Toujours dans le domaine de la prévention, notre interlocuteur nous a fait part de ses remarques: "J'ai noté auprès des jeunes pilotes automobile issus du kart une sorte de cale sur l'épineuse de la douzième dorsale de la colonne vertébrale. Cette excroissance osseuse est sans doute la conséquence d'un frottement répété sur le dossier du siège-baquet. Il faudrait donc prévoir un peu de mousse tant au niveau des côtes qu'au niveau du dos". Enfin, il faut également soigner la ceinture abdominale qui assure un soutien efficace des lombaires. Exemple d'exercices: Allongé, bloquez les pieds puis relevez et descendez le buste par série de quinze. Il y a également les classiques séries de pédalage ou de ciseaux, buste bien à plat au sol et jambes plus ou moins relevées.
Les pectoraux, épaules, bras et mains rentrent également en jeu; les premiers cités s'accommodent parfaitement de la machine de développé-couché ou vous effectuerez 3 séries de 15 répétitions. Pour le reste des séries des pompes (au moins 30) font très bien l'affaire, l'idéal étant l'appareil dit "à tirage vertical", paumes tournées vers le sol, puis le ciel (3 séries de 15 exercices). Pour les mains et les avant-bras, vous pouvez également vous procurer des poignées à ressorts que l'on comprime avec les mains, cela représente un entraînement très efficace que les amateurs de planche à voile connaissent bien.

Hygiène de Vie.
Un minimum de "pêche" réclame un minimum d'effort, si possible au quotidien. Ces efforts passent par des exercices réguliers du système cardio-vasculaire. Une bonne capacité respiratoire garantira une bonne endurance physique. Cette capacité cardio-vasculaire se travaille dans des séances de jogging, de vélo ou encore de rameur en salle qui ont l'avantage de faire travailler pratiquement tous les muscles du corps (bras, dos, jambes, etc...). Un tel entraînement vous permettra de capitaliser un fond physique, une capacité de récupération et une vitalité que vous apprécierez dans votre quotidien.

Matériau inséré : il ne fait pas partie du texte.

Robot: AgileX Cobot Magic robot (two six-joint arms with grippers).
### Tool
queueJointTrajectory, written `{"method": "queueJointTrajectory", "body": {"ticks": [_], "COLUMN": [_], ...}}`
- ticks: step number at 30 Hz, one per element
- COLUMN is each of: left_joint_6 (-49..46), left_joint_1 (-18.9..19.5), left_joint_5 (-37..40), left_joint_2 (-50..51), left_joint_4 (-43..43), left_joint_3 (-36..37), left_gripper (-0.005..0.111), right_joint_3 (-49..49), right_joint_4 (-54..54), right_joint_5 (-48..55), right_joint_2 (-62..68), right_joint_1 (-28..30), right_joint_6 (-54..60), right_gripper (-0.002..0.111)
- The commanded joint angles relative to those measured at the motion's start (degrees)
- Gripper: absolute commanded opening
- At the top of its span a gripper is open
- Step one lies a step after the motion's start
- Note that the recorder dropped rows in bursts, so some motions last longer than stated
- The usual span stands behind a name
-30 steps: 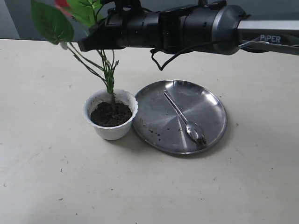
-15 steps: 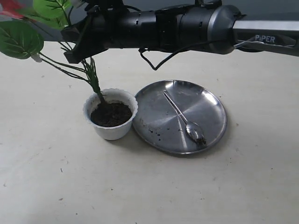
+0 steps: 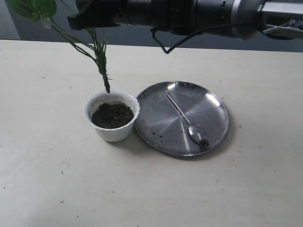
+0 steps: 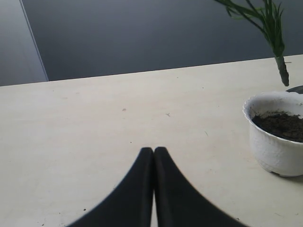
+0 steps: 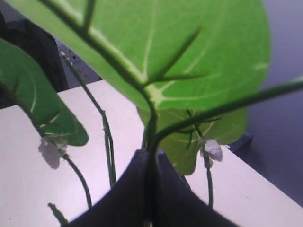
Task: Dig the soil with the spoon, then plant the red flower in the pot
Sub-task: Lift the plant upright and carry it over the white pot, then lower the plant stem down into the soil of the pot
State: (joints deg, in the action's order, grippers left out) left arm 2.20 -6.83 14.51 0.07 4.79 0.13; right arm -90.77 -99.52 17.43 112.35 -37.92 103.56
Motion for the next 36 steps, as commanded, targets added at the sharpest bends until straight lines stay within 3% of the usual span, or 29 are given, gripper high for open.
{"method": "queueJointTrajectory", "body": {"ticks": [1, 10, 15, 22, 25, 36], "left_joint_6": [0.25, 0.25, 0.25, 0.25, 0.25, 0.25], "left_joint_1": [-0.31, -0.31, -0.31, -0.31, -0.31, -0.31], "left_joint_5": [-0.79, -0.79, -0.79, -0.79, -0.79, -0.79], "left_joint_2": [-0.07, -0.07, -0.07, -0.07, -0.07, -0.07], "left_joint_4": [0.02, 0.02, 0.02, 0.02, 0.02, 0.02], "left_joint_3": [-0.13, -0.13, -0.13, -0.13, -0.13, -0.13], "left_gripper": [0.001, 0.001, 0.001, 0.001, 0.001, 0.001], "right_joint_3": [-0.48, -0.48, -0.48, -0.37, -0.37, -0.37], "right_joint_4": [-0.43, -0.43, -0.43, -0.43, -0.43, -0.43], "right_joint_5": [0.58, -11.67, -2.76, -0.98, 4.56, 6.55], "right_joint_2": [-2.13, -3.04, -3.42, -3.53, -3.66, -2.90], "right_joint_1": [-0.01, -0.01, -0.01, -0.01, 0.60, 0.82], "right_joint_6": [-0.49, -10.39, -7.77, -7.69, -6.60, 4.45], "right_gripper": [-0.001, -0.001, -0.001, -0.001, -0.001, -0.001]}}
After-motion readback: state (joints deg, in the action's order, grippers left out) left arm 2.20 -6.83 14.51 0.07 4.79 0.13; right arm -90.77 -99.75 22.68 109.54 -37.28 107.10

Chaque entraînement physique doit être naturellement accompagné d'une consommation importante de boisson (de l'eau de préférence), ceci avant même d'en ressentir le besoin. Une consommation importante et régulière de boisson permet d'éliminer les toxines de l'organisme, et de limiter les risques de tendinite. Enfin, derniers conseils, mangez équilibré, et évitez les gros "geuletons" la veille d'une course. Votre forme physique risque de s'en ressentir le lendemain. Il faut donc éviter les abus, mais aussi les carences. La veille d'une épreuve on privilégiera les sucres à assimilation lentes (pâtes, riz, etc...), alors qu'un jour de compétition, on évitera avant tout de surcharger l'estomac, ce qui engendrerait une digestion difficile impliquant une consommation d'énergie importante de l'appareil digestif. Tournez-vous plutôt vers les salades ou les grillades, alors que des fruits ou des barres de céréales combleront vos besoins en sucres à assimilation rapides. En cas de forte transpiration, il faudra compenser la perte de sels minéraux en buvant des boissons type Vichy riches en ces fameux sels minéraux.

Pas besoin d'être une sorte "d'athlétor" donc, mais un zeste d'effort sera infiniment bénéfique à votre efficacité au volant, surtout si vous avez une vie trépidante et pas forcément "zen".